• What the exercise asks: Your answer should repeat exactly the line containing "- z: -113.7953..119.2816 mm" and all lines after it through the end of the material below, with no other text.

• Information supplied:
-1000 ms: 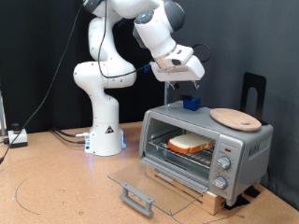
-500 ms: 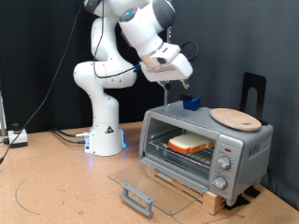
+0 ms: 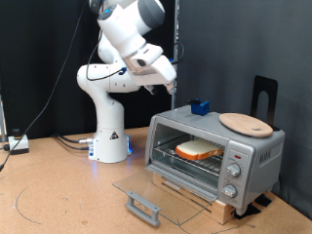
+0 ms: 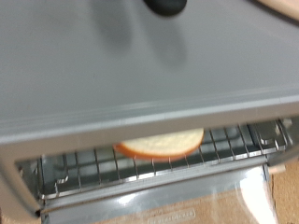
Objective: Make a piece of toast with the oven
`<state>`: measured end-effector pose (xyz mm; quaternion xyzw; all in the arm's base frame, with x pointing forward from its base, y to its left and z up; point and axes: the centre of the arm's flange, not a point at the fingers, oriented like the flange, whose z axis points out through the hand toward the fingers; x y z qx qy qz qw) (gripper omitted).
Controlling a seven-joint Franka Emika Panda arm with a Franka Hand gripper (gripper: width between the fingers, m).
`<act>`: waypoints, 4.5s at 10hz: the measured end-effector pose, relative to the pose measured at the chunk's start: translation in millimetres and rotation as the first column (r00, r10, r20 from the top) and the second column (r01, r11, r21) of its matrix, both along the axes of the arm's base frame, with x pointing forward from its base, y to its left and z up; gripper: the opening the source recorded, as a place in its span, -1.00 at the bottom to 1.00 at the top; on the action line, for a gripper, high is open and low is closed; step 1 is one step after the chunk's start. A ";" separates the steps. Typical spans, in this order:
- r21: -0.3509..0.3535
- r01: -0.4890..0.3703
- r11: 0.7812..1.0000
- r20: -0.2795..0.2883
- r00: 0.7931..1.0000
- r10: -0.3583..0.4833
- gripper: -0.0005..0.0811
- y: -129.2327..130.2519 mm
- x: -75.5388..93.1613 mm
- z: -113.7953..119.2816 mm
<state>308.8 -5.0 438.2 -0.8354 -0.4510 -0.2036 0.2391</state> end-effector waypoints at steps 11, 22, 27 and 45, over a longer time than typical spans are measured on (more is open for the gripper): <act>0.197 0.688 0.699 -0.387 0.710 -0.589 0.99 -55.1 30.9 -20.9; -0.103 0.818 0.566 -0.890 0.179 -0.420 0.99 -111.9 40.7 -49.7; -0.208 0.864 0.459 -0.871 0.050 -0.490 0.99 -156.1 57.8 -106.8; -0.327 0.759 0.563 -0.904 -0.076 -0.422 0.99 -241.6 86.4 -196.3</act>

• Task result:
- z: -113.7953..119.2816 mm
<state>308.8 -5.0 438.2 -0.8354 -0.4510 -0.2036 0.2391</state> end-effector waypoints at steps 11, 22, 27 and 45, over a longer time than typical spans are measured on (more is open for the gripper): <act>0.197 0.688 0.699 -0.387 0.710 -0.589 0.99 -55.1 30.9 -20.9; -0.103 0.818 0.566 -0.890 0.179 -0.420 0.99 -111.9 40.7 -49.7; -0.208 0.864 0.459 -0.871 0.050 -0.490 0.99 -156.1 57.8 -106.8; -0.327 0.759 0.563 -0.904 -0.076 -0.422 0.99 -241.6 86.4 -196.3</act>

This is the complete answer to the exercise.